Data

This module includes classes for loading and prefetching data batches.

Example usage:

import image_tool
from PIL import Image

tool = image_tool.ImageTool()

def image_transform(img_path):
    global tool
    return tool.load(img_path).resize_by_range(
        (112, 128)).random_crop(
        (96, 96)).flip().get()

data = ImageBatchIter('train.txt', 3,
                      image_transform, shuffle=True, delimiter=',',
                      image_folder='images/',
                      capacity=10)
data.start()
# imgs is a numpy array for a batch of images,
# shape: batch_size, 3 (RGB), height, width
imgs, labels = data.next()

# convert numpy array back into images
for idx in range(imgs.shape[0]):
    img = Image.fromarray(imgs[idx].astype(np.uint8).transpose(1, 2, 0),
                          'RGB')
    img.save('img%d.png' % idx)
data.end()
class singa.data.ImageBatchIter(img_list_file, batch_size, image_transform, shuffle=True, delimiter=' ', image_folder=None, capacity=10)

Utility for iterating over an image dataset to get mini-batches.

Parameters
  • img_list_file (str) – name of the file containing image meta data; each line consists of image_path_suffix delimiter meta_info, where meta info could be label index or label strings, etc. meta_info should not contain the delimiter.
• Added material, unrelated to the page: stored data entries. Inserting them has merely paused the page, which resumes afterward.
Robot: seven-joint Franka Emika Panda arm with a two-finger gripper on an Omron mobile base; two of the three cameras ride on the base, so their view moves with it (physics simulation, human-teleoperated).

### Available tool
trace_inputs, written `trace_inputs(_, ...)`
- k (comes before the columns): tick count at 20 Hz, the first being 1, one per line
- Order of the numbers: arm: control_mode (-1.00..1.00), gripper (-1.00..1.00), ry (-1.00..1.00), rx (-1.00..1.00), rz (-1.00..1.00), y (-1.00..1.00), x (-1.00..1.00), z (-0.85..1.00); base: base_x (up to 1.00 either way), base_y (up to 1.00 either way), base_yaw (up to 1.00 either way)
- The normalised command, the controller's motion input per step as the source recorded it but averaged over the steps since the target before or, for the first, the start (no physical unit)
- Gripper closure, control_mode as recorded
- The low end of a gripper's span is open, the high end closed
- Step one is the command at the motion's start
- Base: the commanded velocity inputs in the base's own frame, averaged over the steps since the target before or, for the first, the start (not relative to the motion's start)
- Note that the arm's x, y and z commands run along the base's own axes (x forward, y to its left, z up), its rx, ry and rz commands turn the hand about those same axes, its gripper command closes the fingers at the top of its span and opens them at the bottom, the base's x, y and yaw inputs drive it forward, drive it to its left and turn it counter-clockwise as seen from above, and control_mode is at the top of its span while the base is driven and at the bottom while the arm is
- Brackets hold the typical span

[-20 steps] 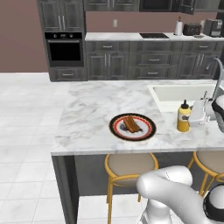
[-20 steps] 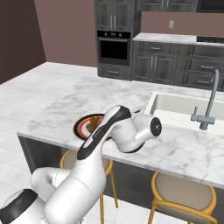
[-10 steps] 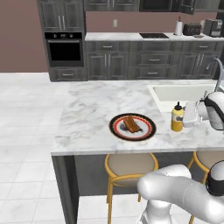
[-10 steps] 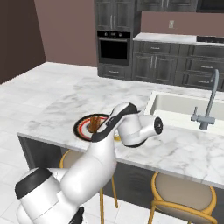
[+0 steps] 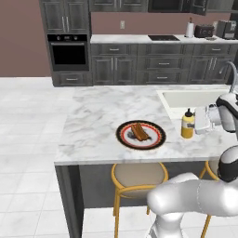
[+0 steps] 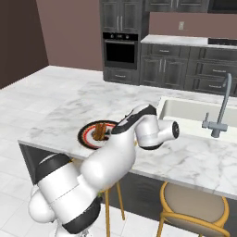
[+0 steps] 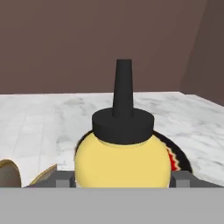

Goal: Move the hot dog bun to the plate on the dining table and place the condiment next to that plate. Then navigate to the fridge and take the sausage and place it on the plate as well.

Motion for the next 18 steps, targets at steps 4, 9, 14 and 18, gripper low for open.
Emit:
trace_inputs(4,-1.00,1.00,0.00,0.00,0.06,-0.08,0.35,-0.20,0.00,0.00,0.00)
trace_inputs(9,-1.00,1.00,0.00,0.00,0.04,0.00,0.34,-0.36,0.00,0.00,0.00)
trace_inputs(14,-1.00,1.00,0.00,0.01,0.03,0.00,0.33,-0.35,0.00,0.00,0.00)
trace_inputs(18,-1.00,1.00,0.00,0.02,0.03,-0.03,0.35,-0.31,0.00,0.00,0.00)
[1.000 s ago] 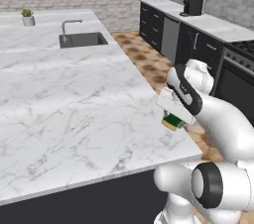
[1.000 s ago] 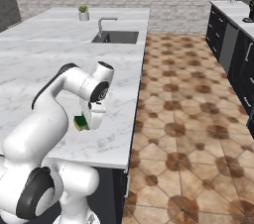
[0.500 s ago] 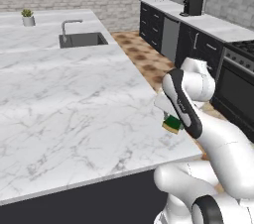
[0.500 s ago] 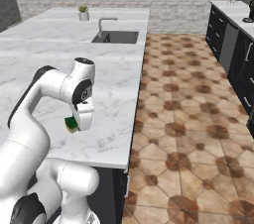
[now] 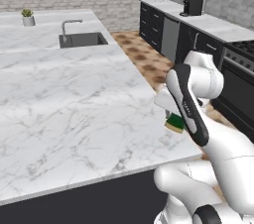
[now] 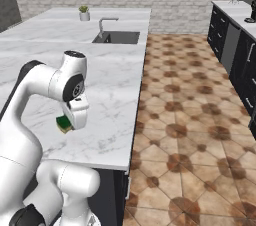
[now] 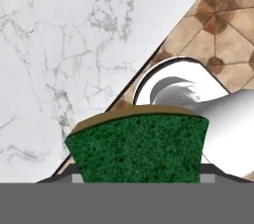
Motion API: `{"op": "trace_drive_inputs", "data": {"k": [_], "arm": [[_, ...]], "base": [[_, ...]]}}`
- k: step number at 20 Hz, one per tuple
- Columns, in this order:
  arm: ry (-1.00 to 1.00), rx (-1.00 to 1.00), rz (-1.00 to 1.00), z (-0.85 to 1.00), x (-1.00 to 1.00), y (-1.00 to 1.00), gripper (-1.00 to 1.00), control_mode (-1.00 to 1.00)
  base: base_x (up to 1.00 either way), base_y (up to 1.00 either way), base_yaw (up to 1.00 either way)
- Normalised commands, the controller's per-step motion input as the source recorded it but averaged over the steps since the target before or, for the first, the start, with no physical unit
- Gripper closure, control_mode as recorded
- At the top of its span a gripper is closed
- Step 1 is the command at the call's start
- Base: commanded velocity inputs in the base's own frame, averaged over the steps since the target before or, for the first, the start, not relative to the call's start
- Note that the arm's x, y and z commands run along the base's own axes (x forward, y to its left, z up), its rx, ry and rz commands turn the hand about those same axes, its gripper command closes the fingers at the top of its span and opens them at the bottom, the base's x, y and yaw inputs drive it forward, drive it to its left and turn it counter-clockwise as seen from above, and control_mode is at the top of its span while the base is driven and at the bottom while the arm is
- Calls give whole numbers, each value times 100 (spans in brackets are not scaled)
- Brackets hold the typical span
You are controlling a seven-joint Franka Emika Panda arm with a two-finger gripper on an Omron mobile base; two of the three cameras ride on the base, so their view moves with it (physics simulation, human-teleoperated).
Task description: Place the sponge inside the microwave to prepare for sanitizing.
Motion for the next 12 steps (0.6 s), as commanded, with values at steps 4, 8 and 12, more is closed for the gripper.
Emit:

If the meta_info of each image is just the label index, then we will parse the label index into a numpy array with length=batchsize (for compatibility); otherwise, we return a list of meta_info; if meta info is available, we return a list of None.

  • batch_size (int) – num of samples in one mini-batch

  • image_transform – a function for image augmentation; it accepts the full image path and outputs a list of augmented images.

  • shuffle (boolean) – True for shuffling images in the list

  • delimiter (char) – delimiter between image_path_suffix and label, e.g., space or comma

  • image_folder (boolean) – prefix of the image path

  • capacity (int) – the max num of mini-batches in the internal queue.